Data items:
▽

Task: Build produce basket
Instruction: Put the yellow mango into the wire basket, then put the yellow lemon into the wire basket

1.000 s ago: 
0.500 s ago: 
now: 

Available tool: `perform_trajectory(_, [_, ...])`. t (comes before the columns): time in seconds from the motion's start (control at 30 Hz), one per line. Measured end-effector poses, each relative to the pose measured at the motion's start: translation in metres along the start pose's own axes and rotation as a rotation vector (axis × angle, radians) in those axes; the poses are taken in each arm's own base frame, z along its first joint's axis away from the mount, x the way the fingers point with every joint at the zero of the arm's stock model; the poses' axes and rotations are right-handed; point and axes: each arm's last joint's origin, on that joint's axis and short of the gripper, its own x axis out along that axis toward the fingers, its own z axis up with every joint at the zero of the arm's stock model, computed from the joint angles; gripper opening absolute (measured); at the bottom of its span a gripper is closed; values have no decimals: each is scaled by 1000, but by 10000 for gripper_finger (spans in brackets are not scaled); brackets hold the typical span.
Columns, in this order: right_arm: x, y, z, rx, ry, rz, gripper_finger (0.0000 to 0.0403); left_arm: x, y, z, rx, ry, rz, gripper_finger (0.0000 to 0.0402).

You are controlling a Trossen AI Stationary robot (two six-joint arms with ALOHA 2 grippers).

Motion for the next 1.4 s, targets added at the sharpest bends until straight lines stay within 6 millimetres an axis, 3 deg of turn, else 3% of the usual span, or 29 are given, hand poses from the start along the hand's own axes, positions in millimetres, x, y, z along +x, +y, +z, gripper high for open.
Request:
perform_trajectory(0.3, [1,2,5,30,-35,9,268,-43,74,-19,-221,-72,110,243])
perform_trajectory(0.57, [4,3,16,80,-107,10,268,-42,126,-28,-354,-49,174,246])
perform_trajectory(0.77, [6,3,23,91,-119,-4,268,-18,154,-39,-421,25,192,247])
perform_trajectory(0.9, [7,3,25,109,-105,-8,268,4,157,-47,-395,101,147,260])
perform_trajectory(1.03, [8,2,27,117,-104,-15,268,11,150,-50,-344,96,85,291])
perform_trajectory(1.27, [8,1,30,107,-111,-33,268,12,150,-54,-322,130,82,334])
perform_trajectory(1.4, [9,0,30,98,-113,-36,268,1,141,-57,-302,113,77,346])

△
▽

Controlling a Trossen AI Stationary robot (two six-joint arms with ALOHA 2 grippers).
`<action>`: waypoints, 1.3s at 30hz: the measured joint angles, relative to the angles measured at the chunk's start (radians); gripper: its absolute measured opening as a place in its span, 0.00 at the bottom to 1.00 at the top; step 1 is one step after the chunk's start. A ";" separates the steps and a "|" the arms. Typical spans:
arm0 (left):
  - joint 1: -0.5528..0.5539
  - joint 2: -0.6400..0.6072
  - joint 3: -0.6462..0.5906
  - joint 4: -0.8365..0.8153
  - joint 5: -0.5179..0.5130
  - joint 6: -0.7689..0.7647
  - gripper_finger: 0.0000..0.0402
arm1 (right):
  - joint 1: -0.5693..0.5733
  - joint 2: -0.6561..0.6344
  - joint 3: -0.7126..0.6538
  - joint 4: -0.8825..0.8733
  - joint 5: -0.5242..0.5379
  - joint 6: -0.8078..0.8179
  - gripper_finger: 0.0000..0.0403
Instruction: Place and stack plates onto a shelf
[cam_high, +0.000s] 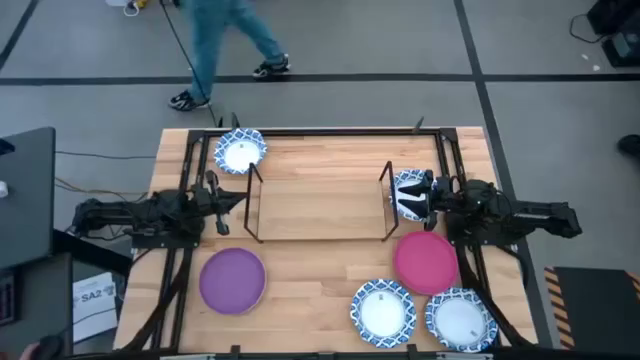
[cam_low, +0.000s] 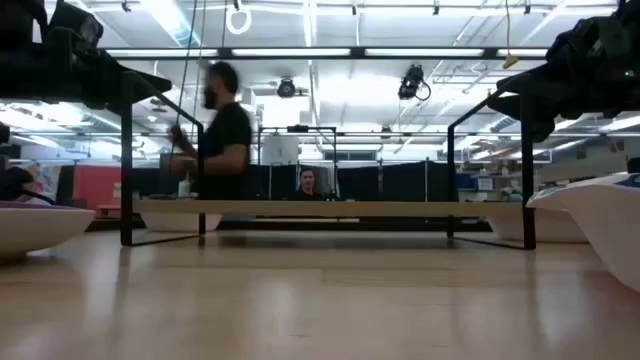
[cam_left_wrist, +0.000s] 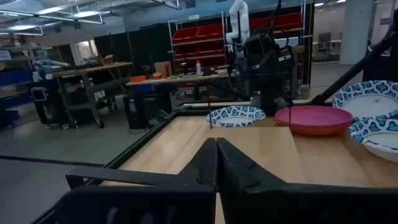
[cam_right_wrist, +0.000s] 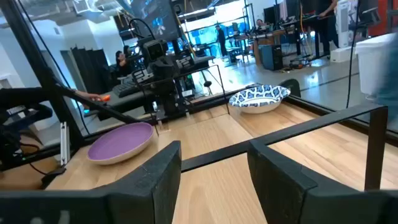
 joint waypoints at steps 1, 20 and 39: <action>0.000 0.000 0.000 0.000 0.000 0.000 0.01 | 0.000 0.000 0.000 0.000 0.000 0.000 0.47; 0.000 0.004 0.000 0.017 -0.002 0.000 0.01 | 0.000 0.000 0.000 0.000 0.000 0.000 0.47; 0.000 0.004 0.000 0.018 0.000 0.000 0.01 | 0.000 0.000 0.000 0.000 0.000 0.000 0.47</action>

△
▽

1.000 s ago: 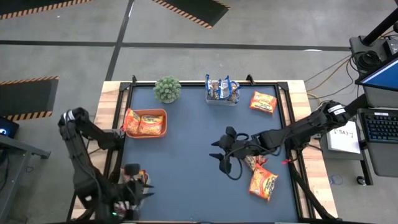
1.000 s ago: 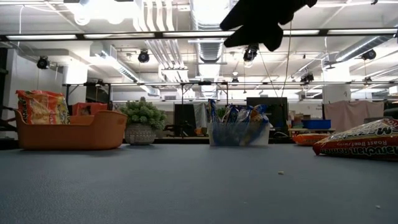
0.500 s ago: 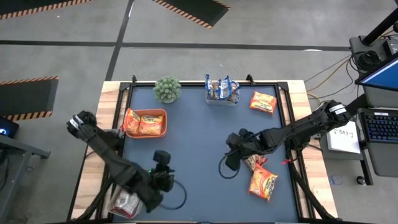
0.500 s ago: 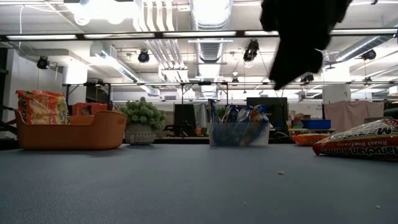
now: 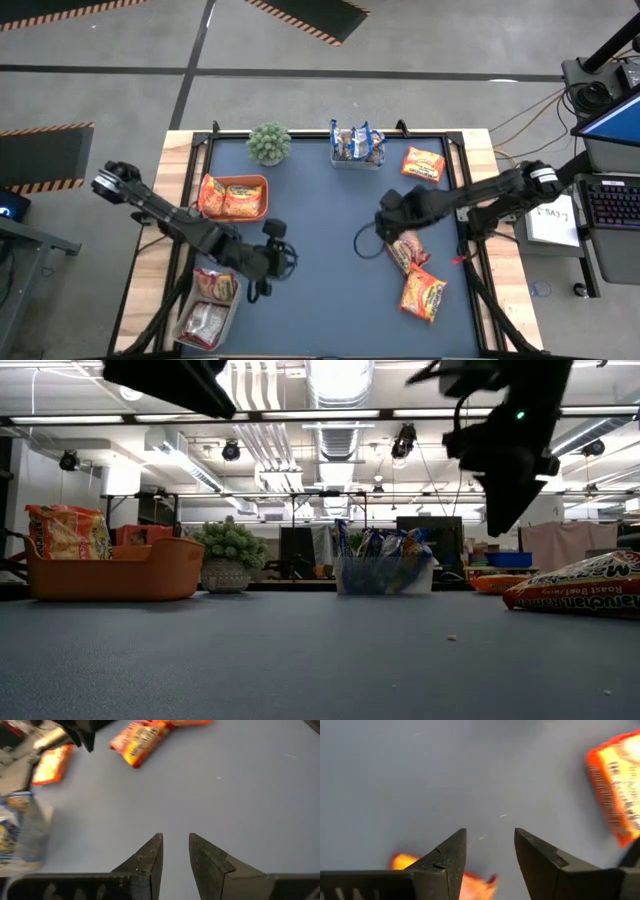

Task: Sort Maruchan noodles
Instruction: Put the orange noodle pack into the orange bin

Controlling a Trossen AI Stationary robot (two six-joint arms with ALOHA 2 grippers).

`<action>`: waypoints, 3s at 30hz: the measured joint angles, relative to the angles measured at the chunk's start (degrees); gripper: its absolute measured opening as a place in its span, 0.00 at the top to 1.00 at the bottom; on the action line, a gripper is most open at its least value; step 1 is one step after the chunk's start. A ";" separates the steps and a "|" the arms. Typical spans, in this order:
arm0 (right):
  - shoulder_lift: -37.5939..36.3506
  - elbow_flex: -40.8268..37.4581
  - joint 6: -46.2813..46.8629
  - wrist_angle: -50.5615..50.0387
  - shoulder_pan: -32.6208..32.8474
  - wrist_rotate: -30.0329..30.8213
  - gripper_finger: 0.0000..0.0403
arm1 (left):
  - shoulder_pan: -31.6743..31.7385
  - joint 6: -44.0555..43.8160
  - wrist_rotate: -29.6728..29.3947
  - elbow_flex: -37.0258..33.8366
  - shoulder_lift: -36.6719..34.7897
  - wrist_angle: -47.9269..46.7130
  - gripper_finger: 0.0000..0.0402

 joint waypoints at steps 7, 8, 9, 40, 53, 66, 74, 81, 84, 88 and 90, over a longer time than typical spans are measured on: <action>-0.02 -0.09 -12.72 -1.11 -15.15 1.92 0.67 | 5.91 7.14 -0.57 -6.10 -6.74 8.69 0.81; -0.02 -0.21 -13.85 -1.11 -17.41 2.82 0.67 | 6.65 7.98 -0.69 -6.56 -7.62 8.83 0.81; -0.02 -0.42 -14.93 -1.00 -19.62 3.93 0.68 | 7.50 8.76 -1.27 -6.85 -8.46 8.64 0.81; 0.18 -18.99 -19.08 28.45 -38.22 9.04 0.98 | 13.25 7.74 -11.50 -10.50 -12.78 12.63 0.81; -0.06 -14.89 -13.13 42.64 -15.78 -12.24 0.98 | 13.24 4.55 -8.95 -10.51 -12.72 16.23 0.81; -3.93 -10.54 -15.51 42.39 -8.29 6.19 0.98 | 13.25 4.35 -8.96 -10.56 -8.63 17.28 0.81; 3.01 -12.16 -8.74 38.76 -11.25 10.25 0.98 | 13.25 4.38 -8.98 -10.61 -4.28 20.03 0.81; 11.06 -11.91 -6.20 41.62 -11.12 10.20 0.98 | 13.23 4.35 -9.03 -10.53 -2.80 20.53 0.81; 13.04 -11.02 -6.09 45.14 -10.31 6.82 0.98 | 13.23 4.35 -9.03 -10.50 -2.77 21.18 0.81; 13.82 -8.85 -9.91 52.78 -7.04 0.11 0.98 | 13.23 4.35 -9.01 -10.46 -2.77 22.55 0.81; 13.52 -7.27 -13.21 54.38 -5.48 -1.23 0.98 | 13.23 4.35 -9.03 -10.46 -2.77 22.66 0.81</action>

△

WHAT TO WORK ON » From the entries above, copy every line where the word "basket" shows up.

EXERCISE SOLUTION »
Task: Build produce basket
Instruction: Put the yellow mango into the wire basket, then put the yellow lemon into the wire basket

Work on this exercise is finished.